# Hist 3368
## Tutorial on Speed

Let's say you want to use Spacy, a resource-intensive software package, to extract named entities from Congress.

#### Setup Spacy

In [1]:
import pandas as pd, spacy
from datetime import datetime

In [2]:
nlp = spacy.load('en_core_web_sm')

Getting an error? 

* Please note that to use spaCy on M2 you must go to My Interactive Sessions/JupyterLab and add **source /hpc/applications/python_environments/spacy/bin/activate** to the **“Custom environment settings”** field.


#### Load some data

We're going to load the speeches of Congress.

In [5]:
cd /scratch/group/history/hist_3368-jguldi

/scratch/group/history/hist_3368-jguldi


In [6]:
congress = pd.read_csv("congress1967-2010.csv")
#congress = pd.read_csv("eighties_data.csv")

In [9]:
cd ~/digital-history

/users/jguldi/digital-history


#### Notice that the Code is slow

Let's apply our event recognizer to just a sample.

In [2]:
sample = [ner_finder(speech, 'LAW') for speech in congress_1968['speech'][:20]]
sample

NameError: name 'congress_1968' is not defined

Notice that the code hangs for a minute.
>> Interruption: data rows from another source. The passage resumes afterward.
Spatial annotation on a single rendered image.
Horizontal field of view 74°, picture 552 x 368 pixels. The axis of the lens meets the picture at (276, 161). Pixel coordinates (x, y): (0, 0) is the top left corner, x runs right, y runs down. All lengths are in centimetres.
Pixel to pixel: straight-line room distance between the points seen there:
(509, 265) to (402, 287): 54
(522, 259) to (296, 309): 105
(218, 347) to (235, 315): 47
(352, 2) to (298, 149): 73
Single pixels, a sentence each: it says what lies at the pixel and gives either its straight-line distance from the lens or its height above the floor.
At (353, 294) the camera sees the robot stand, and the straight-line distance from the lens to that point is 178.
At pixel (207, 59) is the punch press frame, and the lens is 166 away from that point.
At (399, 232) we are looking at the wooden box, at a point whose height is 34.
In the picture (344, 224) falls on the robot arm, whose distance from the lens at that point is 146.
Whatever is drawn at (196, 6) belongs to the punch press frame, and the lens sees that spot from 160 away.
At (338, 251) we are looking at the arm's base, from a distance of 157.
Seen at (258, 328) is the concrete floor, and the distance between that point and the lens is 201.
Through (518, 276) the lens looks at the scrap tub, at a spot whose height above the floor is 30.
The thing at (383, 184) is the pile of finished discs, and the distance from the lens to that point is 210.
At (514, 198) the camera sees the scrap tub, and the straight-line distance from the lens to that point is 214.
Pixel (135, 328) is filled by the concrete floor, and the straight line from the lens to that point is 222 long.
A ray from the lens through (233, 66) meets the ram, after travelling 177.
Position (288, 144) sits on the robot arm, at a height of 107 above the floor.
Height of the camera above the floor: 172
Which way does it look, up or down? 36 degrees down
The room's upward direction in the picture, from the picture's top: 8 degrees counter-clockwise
Spacy uses a lot of 'memory' -- or computing power.  Coders have tricks to speed things up.  Let's talk about that.

#### Tracking Speed with time.time()


Many coders like to keep track of how fast different approaches are so that they can choose the speediest approach when they move from small data to big data. Let's do that.  We'll import the *time* module and call

    time.time() 
    
to get the time in milliseconds.  Then we run the same line of code, and call time.time() again afterwards, and subtract start time from finish.
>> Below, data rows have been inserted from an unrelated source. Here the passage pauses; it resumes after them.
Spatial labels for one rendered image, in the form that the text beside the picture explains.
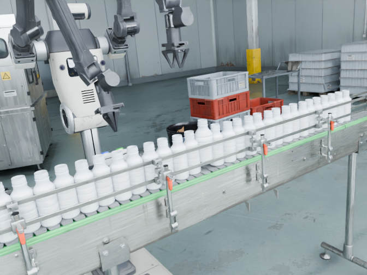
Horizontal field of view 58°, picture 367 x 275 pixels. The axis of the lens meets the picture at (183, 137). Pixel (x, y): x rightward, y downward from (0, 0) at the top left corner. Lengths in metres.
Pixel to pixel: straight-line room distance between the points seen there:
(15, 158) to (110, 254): 3.81
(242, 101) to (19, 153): 2.93
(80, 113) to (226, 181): 0.75
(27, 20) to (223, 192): 1.00
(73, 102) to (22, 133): 3.17
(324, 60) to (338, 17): 4.53
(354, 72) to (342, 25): 4.91
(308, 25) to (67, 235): 12.54
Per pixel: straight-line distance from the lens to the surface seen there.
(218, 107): 3.60
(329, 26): 12.74
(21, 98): 4.69
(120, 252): 1.18
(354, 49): 7.71
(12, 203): 1.01
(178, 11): 1.30
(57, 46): 1.69
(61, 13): 1.24
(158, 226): 1.21
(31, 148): 4.80
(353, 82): 7.76
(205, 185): 1.28
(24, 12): 1.42
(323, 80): 8.24
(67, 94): 1.63
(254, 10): 11.54
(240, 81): 3.84
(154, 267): 2.07
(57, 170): 1.06
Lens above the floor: 1.48
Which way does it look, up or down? 16 degrees down
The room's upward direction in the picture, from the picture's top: 5 degrees counter-clockwise
We can use datetime.time() to take the time before and after the operation to see how quick or slow each operation is.

Here's the same code you just ran again, with timing instructions around it.

In [None]:
import time
start = time.time()

sample = [ner_finder(speech, 'LAW') for speech in congress_1968['speech'][:-20]]

finish = time.time()

print(sample)
print()

finish-start

Next, let's try a speedier approach.  Let's use our parallelized ner_finder to search for mentions of laws in just one year. 

Again, we'll run the sample code on a tiny sample.  Again, we'll keep track of how long it takes.  


#### Speeding things up with .apply()

To speed things up, we can try calling upon "parallel" processing, which causes every node within a computer system to run the same command simultaneously.  

We'll use a 'lambda' function, which allows us to take the function following "lambda x" and efficiently "apply" it to every row in the dataframe. Lambda functions run in parallel.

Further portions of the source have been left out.